Your answer must restate the listing below word for word and contain no images.
BEGIN
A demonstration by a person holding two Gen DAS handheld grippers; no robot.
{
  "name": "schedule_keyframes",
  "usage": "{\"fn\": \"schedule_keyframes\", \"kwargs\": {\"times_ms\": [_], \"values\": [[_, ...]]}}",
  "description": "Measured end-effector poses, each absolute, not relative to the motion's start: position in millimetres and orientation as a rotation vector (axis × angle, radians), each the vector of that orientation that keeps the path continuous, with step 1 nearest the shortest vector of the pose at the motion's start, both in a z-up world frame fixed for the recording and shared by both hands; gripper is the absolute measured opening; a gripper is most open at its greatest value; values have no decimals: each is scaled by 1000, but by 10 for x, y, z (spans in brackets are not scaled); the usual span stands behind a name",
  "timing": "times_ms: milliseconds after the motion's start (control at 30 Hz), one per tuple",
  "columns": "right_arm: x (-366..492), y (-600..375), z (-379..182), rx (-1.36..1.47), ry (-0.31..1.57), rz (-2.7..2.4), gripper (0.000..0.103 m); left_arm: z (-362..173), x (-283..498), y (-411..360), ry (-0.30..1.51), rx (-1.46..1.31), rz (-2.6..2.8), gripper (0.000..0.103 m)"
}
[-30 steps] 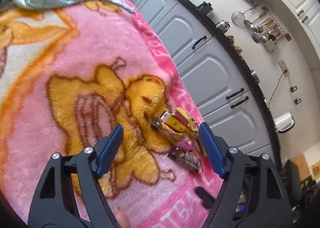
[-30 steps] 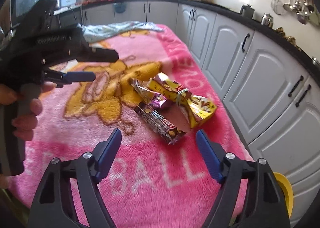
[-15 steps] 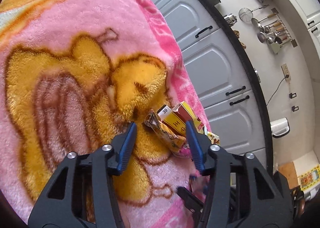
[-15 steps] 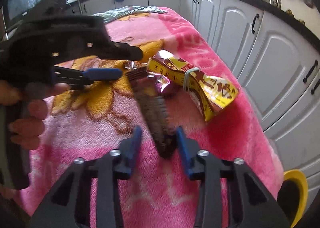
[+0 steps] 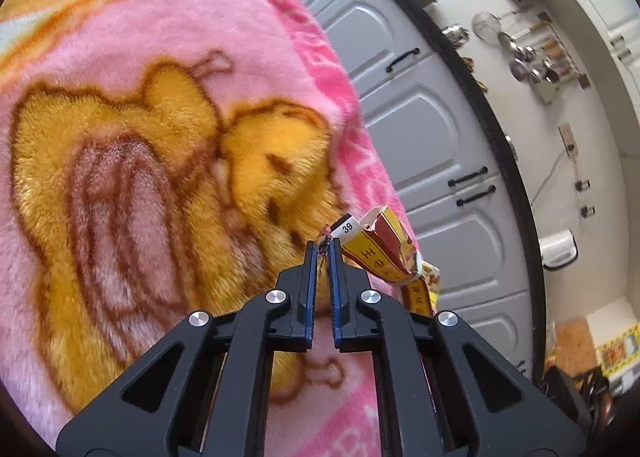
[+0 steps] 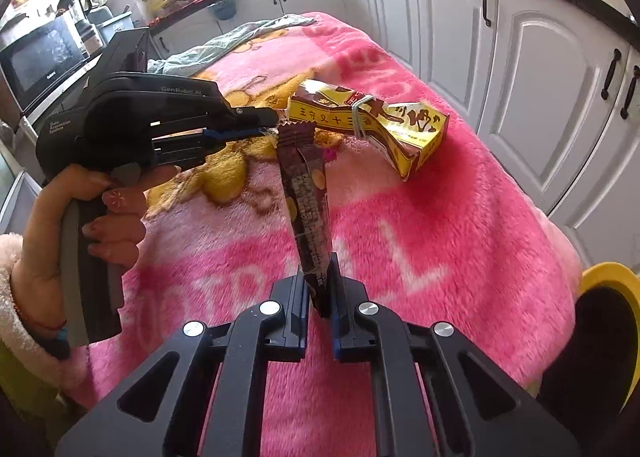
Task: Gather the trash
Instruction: 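Grasp a yellow candy packet with the left tool while the right tool grasps the brown snack bar, then carry both items over the yellow bin and open both tools to drop them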
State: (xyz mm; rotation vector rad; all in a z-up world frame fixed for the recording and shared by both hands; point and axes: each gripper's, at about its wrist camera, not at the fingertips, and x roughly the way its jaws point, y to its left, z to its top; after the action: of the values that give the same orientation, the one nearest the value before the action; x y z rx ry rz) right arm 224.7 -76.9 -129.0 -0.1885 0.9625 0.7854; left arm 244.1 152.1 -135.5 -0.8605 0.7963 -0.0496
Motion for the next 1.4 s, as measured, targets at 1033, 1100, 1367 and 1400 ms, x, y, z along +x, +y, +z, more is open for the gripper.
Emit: {"fn": "schedule_keyframes", "kwargs": {"times_ms": [1033,1100,1367,1400], "values": [[1693,-2283,-178,-40,690,640,8,182,1938,-52,586,-438,-353,2],[1694,-2456,-147,-19,679,611,8,191,1974,-212,591,-414,-372,2],[1772,-3148,-150,88,662,492,8,78,2116,-861,626,-315,-442,3],[1779,-3215,-171,98,663,479,8,47,2137,-941,632,-302,-448,3]]}}
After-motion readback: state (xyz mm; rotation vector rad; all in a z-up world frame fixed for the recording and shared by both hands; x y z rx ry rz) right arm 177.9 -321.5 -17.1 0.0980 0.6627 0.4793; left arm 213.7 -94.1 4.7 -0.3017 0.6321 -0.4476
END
## Answer below
A demonstration by a person holding two Gen DAS handheld grippers; no robot.
{
  "name": "schedule_keyframes",
  "usage": "{\"fn\": \"schedule_keyframes\", \"kwargs\": {\"times_ms\": [_], \"values\": [[_, ...]]}}",
  "description": "Measured end-effector poses, each absolute, not relative to the motion's start: position in millimetres and orientation as a rotation vector (axis × angle, radians), each the vector of that orientation that keeps the path continuous, with step 1 nearest the shortest vector of the pose at the motion's start, both in a z-up world frame fixed for the recording and shared by both hands; gripper is the absolute measured opening; a gripper is most open at its greatest value; values have no decimals: each is scaled by 1000, but by 10 for x, y, z (spans in brackets are not scaled); the usual span stands behind a name",
  "timing": "times_ms: milliseconds after the motion's start (control at 30 Hz), one per tuple",
  "columns": "right_arm: x (-366..492), y (-600..375), z (-379..182), rx (-1.36..1.47), ry (-0.31..1.57), rz (-2.7..2.4), gripper (0.000..0.103 m); left_arm: z (-362..173), x (-283..498), y (-411..360), ry (-0.30..1.51), rx (-1.46..1.31), rz (-2.6..2.8), gripper (0.000..0.103 m)"
}
[-30 steps] 
[-30 steps] 
[-15 steps] 
[-15 steps] 
[+0 steps] 
[+0 steps] 
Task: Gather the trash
Instruction: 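Grasp a yellow candy packet with the left tool while the right tool grasps the brown snack bar, then carry both items over the yellow bin and open both tools to drop them
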State: (xyz mm; rotation vector rad; all in a z-up world frame fixed for the recording and shared by both hands; point and axes: each gripper's, at about its wrist camera, not at the fingertips, and x roughly the way its jaws point, y to its left, z to its top; after the action: of the values that give the same orientation, the one nearest the value before the action; x y z rx ry rz) right arm 224.7 -76.9 -129.0 -0.1885 0.9625 0.7854; left arm 244.1 152.1 -135.5 -0.8605 0.7963 -0.0496
Motion for the next 1.4 s, as measured, targets at 1033, 1100, 1367 and 1400 ms, x, y, z along +x, +y, +z, more is open for the gripper.
Emit: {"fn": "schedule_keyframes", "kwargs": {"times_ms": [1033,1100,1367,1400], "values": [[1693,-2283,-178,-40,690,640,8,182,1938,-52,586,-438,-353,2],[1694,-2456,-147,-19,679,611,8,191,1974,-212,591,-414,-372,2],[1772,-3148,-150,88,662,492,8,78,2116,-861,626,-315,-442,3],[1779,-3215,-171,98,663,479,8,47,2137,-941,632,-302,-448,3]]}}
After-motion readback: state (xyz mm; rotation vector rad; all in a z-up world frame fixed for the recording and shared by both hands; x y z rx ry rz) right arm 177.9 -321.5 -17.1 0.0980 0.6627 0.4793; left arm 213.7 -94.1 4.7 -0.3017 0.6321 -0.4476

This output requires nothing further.